You can find the entire code at Example . In this example, I've used Count Vectorization approach for vectorization but you can use any approach as per your choice.

package main

import (
	"bufio"
	"fmt"
	"os"
	"strings"

	"github.com/sahildotexe/MuffinDB/muffin"
)

func main() {
	// Connect to the Vector Store
	store := muffin.Connect()

	// Sample Data to Insert
	data := []string{
		"Cricket is a popular sport in India",
		"Virat Kohli represents India in international cricket",
		"Virat Kohli plays for RCB in IPL",
		"Virat Kohli is my favorite cricketer",
	}

	// Create Vocabulary and Word Index
	vocabulary, wordIndex := CreateVocabulary(data)

	// Vectorization
	vectors := make(map[string][]float32)
	for _, sentence := range data {
		vector := VectorizeText(sentence, vocabulary, wordIndex)
		vectors[sentence] = vector
	}

	// Inserting Vectors into the Store
	for sentence, vector := range vectors {
		store.InsertVector(sentence, vector)
	}

	// Get top 3 similar sentences
	reader := bufio.NewReader(os.Stdin)
	fmt.Println("Enter your query")
	query, err := reader.ReadString('\n')
	if err!=nil {
		panic("Not able to read data")
	}
	query = strings.TrimSpace(query)
	
	queryVector := VectorizeText(strings.ToLower(query), vocabulary, wordIndex)
	fmt.Println("Query Prompt: ", query)
	k := 3
	neighbours := store.GetKNearestNeighbors(queryVector, k)
	fmt.Printf("\nTop %d Similar Sentences:\n", k)
	for _, v := range neighbours {
		fmt.Printf("Text: %s, Simlarity= %f\n", v.Point.Text, v.Distance)
	}
}

Next Steps

Here are some potential next steps for further development of MuffinDB:

  1. Concurrency Support: Currently, MuffinDB does not seem to have any concurrency controls or synchronization mechanisms.

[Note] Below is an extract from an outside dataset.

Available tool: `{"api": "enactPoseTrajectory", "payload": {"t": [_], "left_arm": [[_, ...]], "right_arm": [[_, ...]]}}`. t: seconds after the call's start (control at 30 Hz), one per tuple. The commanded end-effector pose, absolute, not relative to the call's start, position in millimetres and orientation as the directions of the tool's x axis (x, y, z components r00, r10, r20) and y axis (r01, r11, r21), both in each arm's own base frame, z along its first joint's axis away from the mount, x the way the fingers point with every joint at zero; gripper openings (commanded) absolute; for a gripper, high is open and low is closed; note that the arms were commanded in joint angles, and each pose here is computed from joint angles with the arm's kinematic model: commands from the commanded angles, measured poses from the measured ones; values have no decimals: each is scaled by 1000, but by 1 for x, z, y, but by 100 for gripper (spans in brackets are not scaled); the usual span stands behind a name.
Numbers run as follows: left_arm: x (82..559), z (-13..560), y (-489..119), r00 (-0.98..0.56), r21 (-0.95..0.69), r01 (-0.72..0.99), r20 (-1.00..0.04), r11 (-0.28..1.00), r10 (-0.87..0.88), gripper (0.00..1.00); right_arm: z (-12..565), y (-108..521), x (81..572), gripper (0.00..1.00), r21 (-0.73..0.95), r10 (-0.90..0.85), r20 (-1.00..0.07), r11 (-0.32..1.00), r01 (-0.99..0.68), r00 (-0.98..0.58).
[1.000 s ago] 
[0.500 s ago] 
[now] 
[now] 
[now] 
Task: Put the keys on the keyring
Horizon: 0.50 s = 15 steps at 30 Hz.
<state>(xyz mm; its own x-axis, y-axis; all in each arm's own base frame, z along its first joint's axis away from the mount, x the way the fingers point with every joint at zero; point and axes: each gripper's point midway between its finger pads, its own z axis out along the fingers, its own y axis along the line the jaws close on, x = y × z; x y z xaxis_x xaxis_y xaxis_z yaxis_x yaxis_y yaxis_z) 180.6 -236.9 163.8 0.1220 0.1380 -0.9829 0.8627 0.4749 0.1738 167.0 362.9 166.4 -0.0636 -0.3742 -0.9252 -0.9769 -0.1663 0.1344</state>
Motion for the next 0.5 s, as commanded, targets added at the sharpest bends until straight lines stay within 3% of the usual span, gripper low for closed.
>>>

Adding support for concurrent read/write operations would be crucial for handling multiple clients or scaling the database.
  2. Distributed Architecture: MuffinDB is currently a single-node in-memory database. To handle larger datasets or provide high availability, I can try distributing the KD-Tree across multiple nodes or implementing sharding strategies.
  3. Persistence Optimizations: Currently, the entire KD-Tree is serialized and deserialized during persistence operations. Need to explore more efficient persistence strategies, such as incremental updates or log-structured storage, to improve performance and reduce overhead.
  4. Client API: Develop a client API to provide a convenient and standardized way for applications to interact with the vector database.

Contributions to MuffinDB are welcome! If you find any issues or have suggestions for improvements, please open an issue or submit a pull request.